Severe pneumonia often involves polymicrobial infections. Our study confirms that mNGS identifies mixed infections at significantly higher rates than CMT, with bacteria–fungi and bacteria–bacteria co-infections being most common, consistent with prior findings (Wen et al., 2023). While this comprehensive detection highlights the value of mNGS in revealing full pathogen profiles, it also necessitates careful interpretation to distinguish true co-infections from colonization. When multiple organisms are detected, clinical assessment should prioritize primary pathogens based on quantitative reads, pathogenic potential, and clinical context (Gu et al., 2019). For example, in an immunocompetent patient with bacterial pneumonia, the presence of Aspergillus with low read counts alongside high reads of Klebsiella pneumoniae more likely reflects colonization rather than true co-infection. Notably, we observed several cases where mNGS failed to detect pathogens identified by CMT in mixed infections, including five cases of Pseudomonas aeruginosa, five of Klebsiella pneumoniae, two of Staphylococcus aureus, two of Candida tropicalis, and one of Candida albicans. These false negatives may stem from pathogen loads below the mNGS detection limit, though technical factors such as sample storage or nucleic acid degradation cannot be ruled out.

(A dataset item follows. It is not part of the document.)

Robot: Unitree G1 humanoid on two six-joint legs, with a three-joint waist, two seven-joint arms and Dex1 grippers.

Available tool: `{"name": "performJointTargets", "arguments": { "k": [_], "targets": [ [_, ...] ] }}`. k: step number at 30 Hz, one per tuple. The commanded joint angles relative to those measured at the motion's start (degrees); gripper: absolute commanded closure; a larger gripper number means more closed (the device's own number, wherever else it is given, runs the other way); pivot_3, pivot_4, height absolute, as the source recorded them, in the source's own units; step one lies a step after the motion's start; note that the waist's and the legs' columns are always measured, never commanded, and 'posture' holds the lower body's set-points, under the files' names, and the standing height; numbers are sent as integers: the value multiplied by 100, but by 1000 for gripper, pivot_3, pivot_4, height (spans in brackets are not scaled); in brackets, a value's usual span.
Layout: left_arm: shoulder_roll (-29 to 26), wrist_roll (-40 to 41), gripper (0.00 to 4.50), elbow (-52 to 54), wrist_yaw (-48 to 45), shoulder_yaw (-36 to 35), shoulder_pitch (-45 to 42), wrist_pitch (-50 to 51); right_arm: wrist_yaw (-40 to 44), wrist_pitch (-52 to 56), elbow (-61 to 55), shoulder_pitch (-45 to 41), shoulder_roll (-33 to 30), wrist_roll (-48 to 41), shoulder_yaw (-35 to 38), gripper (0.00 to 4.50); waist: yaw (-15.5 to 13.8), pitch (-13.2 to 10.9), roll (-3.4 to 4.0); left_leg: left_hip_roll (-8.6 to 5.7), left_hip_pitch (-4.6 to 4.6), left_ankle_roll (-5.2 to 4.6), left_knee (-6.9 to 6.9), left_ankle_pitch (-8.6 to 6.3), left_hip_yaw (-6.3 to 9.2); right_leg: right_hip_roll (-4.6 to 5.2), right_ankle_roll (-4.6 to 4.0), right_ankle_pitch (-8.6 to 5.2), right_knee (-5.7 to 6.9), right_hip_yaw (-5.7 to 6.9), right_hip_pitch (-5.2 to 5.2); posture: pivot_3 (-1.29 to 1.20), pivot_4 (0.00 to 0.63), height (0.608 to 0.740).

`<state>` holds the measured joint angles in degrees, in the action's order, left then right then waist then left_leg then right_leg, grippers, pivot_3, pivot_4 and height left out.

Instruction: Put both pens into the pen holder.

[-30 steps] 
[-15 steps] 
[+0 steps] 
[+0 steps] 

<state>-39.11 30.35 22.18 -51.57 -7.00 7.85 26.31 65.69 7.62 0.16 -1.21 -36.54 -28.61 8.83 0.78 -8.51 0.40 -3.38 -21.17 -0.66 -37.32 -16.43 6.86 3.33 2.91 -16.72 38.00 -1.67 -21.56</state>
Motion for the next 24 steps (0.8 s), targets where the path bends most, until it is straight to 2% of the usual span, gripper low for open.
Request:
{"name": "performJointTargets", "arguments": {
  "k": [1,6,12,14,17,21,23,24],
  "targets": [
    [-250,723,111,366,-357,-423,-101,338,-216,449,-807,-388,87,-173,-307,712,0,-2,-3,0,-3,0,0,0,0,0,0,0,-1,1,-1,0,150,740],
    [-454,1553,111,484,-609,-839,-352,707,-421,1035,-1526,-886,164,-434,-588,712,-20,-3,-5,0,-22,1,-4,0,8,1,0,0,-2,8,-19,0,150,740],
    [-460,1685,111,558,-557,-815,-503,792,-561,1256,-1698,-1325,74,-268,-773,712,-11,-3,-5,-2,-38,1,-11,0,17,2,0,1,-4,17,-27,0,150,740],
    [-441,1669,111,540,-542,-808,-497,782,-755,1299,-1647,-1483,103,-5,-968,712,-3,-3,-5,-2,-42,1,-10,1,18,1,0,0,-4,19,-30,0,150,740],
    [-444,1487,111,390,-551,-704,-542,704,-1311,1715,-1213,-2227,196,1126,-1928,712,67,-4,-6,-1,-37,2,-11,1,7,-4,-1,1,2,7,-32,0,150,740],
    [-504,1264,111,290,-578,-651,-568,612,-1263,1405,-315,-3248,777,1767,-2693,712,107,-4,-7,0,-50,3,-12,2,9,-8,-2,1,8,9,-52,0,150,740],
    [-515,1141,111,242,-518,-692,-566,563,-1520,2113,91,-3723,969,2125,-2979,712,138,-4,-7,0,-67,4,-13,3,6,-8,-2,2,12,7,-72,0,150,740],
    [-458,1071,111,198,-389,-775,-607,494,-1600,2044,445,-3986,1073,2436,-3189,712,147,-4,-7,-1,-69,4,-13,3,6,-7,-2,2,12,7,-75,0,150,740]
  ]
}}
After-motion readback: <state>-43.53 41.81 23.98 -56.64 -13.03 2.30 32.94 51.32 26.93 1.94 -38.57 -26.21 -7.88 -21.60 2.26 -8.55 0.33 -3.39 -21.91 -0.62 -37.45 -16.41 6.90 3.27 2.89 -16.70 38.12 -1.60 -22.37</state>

Our study has several limitations. Its single-center, retrospective design may introduce selection bias. The variable timing between empirical antibiotic administration and sample collection represents a key confounder. Additionally, specificity estimates, particularly for blood samples, show wide confidence intervals due to limited sample size. While our findings demonstrate the diagnostic potential of mNGS, they require validation through prospective, multicenter studies with protocol-defined sampling before antibiotic initiation. Future research should also investigate how mNGS-guided management affects clinical outcomes.
5 Conclusion
In conclusion, mNGS demonstrates high sensitivity and broad pathogen coverage for severe pneumonia, especially for atypical pathogens. However, limitations like suboptimal specificity and potential missed detection of low-abundance pathogens prevent it from fully replacing traditional methods (CMT). Combining both approaches improves diagnostic accuracy and comprehensiveness.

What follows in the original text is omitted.